What About the Refugees?

Part 2 - Some Biblical Examples

by Mary Stephens
Nov. 2015

In Part 1 on this series we discussed the history of immigrants and refugees who came to the U.S. in the past seeking a better life.  Some of them also brought ungodly or evil things with them.  We also talked about the Good Samaritan and the example that Jesus gave us through that parable.

This time we're going to talk about some biblical examples.

David In Gath

Because we need to be honest about the issue of refugees, it seemed like a good idea to think about the story of David when he and his men lived in Philistia as refugees for awhile when Saul was trying to murder David.

1 Samuel 21:10-15 And David arose, and fled that day for fear of Saul, and went to Achish the king of Gath. And the servants of Achish said unto him, Is not this David the king of the land? did they not sing one to another of him in dances, saying, Saul hath slain his thousands, and David his ten thousands? And David laid up these words in his heart, and was sore afraid of Achish the king of Gath. And he changed his behaviour before them, and feigned himself mad in their hands, and scrabbled on the doors of the gate, and let his spittle fall down upon his beard. Then said Achish unto his servants, Lo, ye see the man is mad: wherefore then have ye brought him to me? Have I need of mad men, that ye have brought this fellow to play the mad man in my presence? shall this fellow come into my house?

First of all, we see that David escaped being apprehended, killed or thrown out of the country by feigning himself to be insane.  In other words, pretending to be something he was not.

The truth is that when refugees are received into a country, any country, it is possible and probable that there will be some people among them that are not what they seem to be.  This can be both for evil purposes or simply to protect themselves.  We heard that there were a lot of refugees in Europe who were "getting saved", and that someone posted a picture on Facebook showing a lot of them raising their hands "to accept Jesus".  The pastor who mentioned it was concerned that the people were not being dealt with individually and that they might not know what they were doing.  This is a legitimate concern for their souls.  It reminded me, though, of European Jews in the past who carefully taught their children the Lord's Prayer and the "Hail, Mary" so that they could "prove" they were "Christians".  It was not about being deceitful to do evil.  It was about protecting themselves and their children from persecution because of the their religion. 

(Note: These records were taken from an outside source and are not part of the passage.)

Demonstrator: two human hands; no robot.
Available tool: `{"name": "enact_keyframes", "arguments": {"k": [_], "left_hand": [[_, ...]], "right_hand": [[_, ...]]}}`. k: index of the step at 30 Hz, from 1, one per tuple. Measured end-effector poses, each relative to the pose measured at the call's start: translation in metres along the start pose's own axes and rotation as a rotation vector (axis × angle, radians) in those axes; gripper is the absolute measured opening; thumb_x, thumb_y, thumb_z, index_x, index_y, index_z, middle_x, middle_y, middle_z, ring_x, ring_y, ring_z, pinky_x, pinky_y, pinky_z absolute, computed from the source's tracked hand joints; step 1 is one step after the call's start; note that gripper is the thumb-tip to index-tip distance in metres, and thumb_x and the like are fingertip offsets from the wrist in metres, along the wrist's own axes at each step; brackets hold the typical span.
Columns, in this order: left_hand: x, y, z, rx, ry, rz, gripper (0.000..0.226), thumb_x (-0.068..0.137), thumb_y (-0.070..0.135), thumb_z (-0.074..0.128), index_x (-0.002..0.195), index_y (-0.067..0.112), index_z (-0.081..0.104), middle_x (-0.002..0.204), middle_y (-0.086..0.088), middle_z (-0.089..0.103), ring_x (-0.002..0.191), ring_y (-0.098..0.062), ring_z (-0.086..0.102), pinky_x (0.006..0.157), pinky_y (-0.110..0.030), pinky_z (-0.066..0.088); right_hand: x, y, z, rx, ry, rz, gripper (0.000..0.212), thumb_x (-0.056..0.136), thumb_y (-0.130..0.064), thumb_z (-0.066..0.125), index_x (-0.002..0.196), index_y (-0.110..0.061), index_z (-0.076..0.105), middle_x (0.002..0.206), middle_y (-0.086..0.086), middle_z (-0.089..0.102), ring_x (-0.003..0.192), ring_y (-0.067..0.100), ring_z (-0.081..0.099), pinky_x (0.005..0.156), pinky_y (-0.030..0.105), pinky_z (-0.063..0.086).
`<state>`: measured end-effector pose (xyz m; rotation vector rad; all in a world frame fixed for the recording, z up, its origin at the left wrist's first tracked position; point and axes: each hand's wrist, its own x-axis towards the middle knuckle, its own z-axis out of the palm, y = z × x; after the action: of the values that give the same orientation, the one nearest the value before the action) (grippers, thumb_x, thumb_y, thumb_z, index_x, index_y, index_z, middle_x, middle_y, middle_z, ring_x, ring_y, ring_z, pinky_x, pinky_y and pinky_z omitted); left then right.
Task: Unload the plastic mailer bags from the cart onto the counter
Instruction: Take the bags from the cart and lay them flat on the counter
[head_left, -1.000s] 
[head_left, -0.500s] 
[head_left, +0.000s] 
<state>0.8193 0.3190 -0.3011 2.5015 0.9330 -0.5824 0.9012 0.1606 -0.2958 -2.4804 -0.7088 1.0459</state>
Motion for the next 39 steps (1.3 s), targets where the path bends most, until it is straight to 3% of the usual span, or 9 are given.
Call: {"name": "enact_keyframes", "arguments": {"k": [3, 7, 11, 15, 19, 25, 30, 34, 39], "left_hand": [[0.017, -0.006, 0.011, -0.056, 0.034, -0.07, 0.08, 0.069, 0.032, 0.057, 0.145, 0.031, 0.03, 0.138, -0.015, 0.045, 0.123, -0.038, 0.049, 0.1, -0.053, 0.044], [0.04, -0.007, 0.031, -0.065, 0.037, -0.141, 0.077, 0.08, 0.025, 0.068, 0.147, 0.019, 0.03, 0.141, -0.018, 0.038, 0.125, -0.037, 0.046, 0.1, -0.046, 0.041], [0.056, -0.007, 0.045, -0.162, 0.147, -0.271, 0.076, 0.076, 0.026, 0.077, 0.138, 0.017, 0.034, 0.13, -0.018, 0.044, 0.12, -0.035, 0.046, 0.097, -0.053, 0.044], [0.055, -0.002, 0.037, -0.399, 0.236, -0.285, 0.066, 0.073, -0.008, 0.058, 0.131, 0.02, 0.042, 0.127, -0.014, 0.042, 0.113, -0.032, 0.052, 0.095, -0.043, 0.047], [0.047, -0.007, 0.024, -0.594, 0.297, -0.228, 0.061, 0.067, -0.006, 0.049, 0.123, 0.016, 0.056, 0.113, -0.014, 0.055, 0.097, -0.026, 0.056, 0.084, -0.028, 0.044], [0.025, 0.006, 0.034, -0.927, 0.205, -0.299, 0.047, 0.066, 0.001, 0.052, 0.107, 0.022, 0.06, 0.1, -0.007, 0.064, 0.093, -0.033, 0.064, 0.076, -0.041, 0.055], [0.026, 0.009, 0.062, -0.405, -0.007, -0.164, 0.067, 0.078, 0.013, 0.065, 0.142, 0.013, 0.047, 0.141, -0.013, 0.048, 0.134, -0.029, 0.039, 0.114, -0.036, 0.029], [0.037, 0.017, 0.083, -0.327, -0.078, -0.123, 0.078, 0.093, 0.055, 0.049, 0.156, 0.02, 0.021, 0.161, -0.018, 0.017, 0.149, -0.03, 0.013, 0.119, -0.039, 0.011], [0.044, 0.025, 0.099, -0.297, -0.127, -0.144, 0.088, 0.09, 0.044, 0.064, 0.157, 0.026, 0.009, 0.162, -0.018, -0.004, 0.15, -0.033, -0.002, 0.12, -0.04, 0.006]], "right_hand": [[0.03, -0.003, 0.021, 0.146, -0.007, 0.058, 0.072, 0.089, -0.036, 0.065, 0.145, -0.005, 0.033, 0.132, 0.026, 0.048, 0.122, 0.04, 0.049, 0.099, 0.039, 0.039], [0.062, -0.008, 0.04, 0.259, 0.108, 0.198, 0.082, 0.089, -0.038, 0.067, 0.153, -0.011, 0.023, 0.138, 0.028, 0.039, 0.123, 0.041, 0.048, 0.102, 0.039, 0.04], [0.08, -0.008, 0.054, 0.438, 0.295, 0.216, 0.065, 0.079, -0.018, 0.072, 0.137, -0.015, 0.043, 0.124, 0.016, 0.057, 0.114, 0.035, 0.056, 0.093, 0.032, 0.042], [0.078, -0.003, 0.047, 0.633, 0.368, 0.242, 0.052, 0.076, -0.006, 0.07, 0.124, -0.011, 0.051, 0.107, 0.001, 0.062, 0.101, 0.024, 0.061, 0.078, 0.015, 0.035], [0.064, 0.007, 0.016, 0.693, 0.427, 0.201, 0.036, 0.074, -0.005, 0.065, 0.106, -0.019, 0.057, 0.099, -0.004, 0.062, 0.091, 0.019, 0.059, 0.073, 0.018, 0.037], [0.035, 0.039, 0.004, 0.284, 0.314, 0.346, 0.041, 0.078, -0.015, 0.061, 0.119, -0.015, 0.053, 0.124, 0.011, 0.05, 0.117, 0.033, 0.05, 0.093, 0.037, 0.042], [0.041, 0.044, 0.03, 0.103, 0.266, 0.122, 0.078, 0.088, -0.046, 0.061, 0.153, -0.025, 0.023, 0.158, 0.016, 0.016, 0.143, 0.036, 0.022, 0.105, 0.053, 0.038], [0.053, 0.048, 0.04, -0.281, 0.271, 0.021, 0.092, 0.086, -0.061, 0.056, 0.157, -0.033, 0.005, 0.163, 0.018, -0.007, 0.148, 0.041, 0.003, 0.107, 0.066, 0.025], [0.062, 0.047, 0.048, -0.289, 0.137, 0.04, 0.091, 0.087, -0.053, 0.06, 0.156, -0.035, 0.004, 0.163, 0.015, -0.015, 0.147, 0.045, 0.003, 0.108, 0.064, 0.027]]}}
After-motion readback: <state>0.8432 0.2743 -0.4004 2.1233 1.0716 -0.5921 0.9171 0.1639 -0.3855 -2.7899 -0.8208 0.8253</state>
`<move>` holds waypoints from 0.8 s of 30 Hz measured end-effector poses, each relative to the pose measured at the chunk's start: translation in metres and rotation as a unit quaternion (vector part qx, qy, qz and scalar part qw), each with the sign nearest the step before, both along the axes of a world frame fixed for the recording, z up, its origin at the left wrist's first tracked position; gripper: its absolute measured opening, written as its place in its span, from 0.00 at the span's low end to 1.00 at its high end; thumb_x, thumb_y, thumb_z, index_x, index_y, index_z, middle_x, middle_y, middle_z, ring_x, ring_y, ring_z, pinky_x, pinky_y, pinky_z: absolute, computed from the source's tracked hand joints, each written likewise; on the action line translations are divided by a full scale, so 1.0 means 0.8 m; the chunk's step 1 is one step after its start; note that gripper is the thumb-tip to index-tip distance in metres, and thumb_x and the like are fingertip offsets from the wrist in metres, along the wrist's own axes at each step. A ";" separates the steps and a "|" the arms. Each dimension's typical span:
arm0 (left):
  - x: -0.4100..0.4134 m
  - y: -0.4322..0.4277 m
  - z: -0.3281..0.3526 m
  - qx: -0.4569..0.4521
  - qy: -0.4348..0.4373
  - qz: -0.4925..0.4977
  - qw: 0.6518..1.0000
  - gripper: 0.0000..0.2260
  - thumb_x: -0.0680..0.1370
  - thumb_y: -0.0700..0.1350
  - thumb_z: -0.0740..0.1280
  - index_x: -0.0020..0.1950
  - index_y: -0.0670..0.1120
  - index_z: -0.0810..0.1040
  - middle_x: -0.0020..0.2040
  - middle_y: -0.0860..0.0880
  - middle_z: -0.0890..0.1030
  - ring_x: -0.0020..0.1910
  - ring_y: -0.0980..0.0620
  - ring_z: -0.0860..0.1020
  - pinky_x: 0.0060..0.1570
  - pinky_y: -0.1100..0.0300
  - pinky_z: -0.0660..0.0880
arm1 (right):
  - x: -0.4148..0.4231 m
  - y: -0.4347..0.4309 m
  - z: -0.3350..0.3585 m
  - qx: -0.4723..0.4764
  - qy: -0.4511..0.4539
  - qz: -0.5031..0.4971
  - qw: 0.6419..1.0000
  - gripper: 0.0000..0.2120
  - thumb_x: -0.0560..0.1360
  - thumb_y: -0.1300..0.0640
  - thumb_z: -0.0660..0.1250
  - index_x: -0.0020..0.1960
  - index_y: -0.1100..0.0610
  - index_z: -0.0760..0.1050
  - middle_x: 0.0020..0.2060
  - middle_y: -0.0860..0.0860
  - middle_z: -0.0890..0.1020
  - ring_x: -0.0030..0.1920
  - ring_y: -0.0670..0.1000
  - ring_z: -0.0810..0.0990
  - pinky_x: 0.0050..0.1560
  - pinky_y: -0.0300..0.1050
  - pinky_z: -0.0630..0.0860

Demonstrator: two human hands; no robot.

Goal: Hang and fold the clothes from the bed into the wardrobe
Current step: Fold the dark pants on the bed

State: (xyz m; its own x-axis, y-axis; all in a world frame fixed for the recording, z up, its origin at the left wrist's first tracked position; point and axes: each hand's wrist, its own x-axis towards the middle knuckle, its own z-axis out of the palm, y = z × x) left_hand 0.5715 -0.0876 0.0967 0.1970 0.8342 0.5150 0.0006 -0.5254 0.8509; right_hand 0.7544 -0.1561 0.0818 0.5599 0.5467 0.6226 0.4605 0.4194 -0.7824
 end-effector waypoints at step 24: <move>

Did you know that some people feel compelled to change their religion in order to stay alive?  No, they don't understand true salvation, and that is tragic.  But what they do understand is that no one wants them as Muslims, Jews, etc.; so they "convert" in order to get the help or safety that they desperately need.  Is that how you want people to "come to Christ"?  It is not saving belief.

After this event, David returned to Israel for a time, but after a lot of trouble from Saul, in desperation he decided to go back to Gath.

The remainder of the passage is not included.